DATASET EXTRACT:
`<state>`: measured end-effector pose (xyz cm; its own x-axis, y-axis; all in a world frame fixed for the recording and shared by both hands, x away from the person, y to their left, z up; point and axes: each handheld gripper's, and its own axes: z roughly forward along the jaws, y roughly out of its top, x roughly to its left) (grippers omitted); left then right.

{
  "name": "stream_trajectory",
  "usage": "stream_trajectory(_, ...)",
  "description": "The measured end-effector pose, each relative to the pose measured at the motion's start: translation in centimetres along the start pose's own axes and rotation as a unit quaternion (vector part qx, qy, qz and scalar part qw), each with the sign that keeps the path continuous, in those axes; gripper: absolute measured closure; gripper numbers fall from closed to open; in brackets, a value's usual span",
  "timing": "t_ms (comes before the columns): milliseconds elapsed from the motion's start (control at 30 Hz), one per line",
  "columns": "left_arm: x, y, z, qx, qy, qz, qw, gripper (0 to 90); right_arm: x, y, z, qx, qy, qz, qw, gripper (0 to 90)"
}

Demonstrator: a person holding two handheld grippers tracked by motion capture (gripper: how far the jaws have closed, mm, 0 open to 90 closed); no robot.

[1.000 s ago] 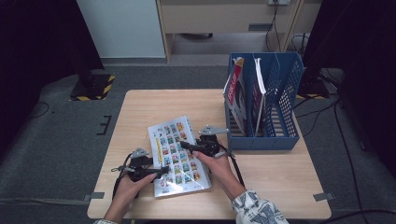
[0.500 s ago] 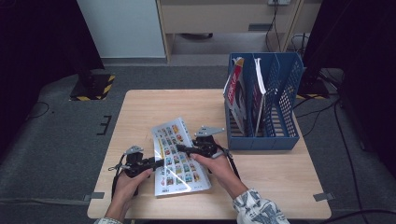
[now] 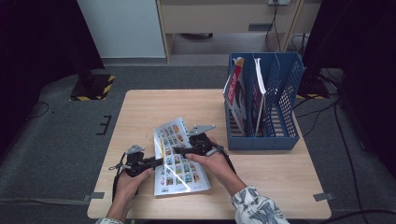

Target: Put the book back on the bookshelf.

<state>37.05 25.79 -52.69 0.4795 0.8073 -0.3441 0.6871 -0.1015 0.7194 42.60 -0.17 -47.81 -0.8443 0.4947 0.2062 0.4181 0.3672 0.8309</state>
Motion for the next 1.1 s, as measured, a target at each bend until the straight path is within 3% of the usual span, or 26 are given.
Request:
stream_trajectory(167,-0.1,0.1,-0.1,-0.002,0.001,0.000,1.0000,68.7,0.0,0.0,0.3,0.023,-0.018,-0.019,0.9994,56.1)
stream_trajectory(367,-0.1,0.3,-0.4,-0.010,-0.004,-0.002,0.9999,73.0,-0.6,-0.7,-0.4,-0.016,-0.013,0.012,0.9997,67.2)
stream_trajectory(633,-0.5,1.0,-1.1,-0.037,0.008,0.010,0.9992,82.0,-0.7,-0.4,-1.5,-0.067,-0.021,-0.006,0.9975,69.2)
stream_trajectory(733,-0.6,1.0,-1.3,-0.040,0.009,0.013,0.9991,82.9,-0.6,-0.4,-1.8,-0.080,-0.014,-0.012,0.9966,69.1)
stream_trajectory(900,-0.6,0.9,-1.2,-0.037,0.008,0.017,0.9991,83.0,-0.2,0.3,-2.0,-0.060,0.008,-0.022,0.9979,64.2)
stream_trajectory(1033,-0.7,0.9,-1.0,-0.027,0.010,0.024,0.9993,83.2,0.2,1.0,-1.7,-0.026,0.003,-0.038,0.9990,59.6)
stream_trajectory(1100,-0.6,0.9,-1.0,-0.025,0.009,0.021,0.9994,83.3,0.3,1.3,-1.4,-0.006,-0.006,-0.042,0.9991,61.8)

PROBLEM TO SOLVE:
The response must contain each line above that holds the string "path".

RESULT FOR THIS EXERCISE:
  "description": "The measured end-effector pose, each relative to the pose measured at the motion's start: translation in centimetres along the start pose's own axes and rotation as a unit quaternion (vector part qx, qy, qz and scalar part qw), each with the sign that keeps the path continuous, in those axes; gripper: absolute measured closure; gripper numbers fall from closed to open; in brackets, a value's usual span",
Motion for the next 1.1 s, as measured, a target at each bend until the straight path is within 3% of the usual span, or 26 are given.

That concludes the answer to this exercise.